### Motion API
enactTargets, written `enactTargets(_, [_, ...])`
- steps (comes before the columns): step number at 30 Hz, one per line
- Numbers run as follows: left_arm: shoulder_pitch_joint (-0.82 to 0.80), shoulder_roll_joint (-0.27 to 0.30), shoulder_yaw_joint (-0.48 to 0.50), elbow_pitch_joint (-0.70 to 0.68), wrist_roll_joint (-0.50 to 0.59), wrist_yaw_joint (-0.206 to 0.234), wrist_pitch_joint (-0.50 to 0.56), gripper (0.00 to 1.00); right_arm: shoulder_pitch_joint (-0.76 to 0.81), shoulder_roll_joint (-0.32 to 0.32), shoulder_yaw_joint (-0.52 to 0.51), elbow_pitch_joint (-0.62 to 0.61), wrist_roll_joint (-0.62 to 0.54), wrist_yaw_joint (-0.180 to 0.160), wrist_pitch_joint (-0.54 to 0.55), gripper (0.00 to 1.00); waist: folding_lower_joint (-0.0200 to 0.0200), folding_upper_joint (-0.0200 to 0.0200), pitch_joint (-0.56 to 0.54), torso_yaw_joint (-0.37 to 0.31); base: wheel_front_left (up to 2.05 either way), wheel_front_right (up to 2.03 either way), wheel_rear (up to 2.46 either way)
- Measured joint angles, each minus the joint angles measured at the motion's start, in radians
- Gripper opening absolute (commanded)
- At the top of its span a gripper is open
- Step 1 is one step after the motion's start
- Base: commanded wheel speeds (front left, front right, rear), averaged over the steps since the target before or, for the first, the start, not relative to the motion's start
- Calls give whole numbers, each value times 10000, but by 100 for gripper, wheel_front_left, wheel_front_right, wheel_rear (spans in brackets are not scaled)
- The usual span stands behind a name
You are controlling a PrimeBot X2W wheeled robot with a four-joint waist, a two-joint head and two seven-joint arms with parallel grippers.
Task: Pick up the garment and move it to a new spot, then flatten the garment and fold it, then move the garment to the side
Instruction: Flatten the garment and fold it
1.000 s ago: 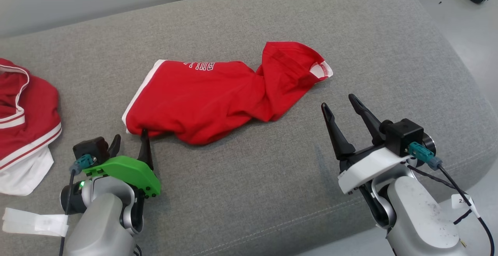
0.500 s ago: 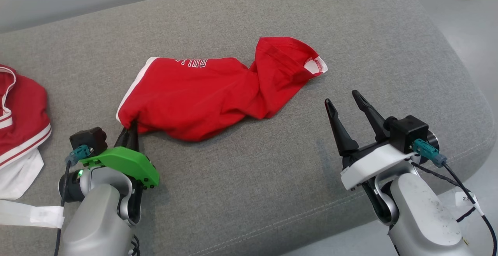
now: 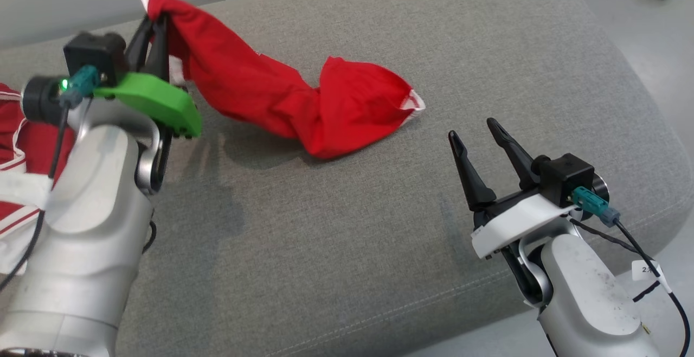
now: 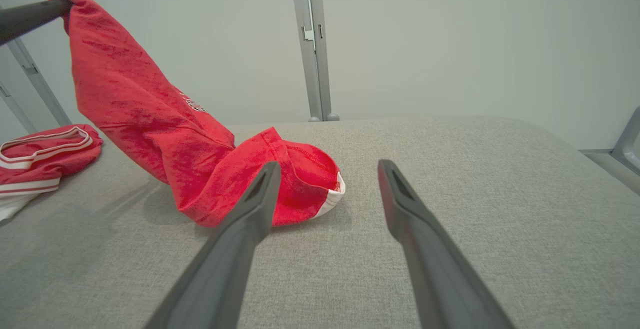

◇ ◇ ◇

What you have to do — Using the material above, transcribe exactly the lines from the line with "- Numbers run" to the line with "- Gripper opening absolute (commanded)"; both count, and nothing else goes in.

Exercise result —
- Numbers run as follows: left_arm: shoulder_pitch_joint (-0.82 to 0.80), shoulder_roll_joint (-0.27 to 0.30), shoulder_yaw_joint (-0.48 to 0.50), elbow_pitch_joint (-0.70 to 0.68), wrist_roll_joint (-0.50 to 0.59), wrist_yaw_joint (-0.206 to 0.234), wrist_pitch_joint (-0.50 to 0.56), gripper (0.00 to 1.00); right_arm: shoulder_pitch_joint (-0.76 to 0.81), shoulder_roll_joint (-0.32 to 0.32), shoulder_yaw_joint (-0.52 to 0.51), elbow_pitch_joint (-0.62 to 0.61), wrist_roll_joint (-0.62 to 0.54), wrist_yaw_joint (-0.180 to 0.160), wrist_pitch_joint (-0.54 to 0.55), gripper (0.00 to 1.00); waist: folding_lower_joint (-0.0200 to 0.0200), folding_upper_joint (-0.0200 to 0.0200), pitch_joint (-0.56 to 0.54), torso_yaw_joint (-0.37 to 0.31); base: wheel_front_left (up to 2.05 either way), wheel_front_right (up to 2.03 either way), wheel_rear (up to 2.46 either way)
- Measured joint angles, each minus the joint angles measured at the motion's start, in radians
- Gripper opening absolute (commanded)

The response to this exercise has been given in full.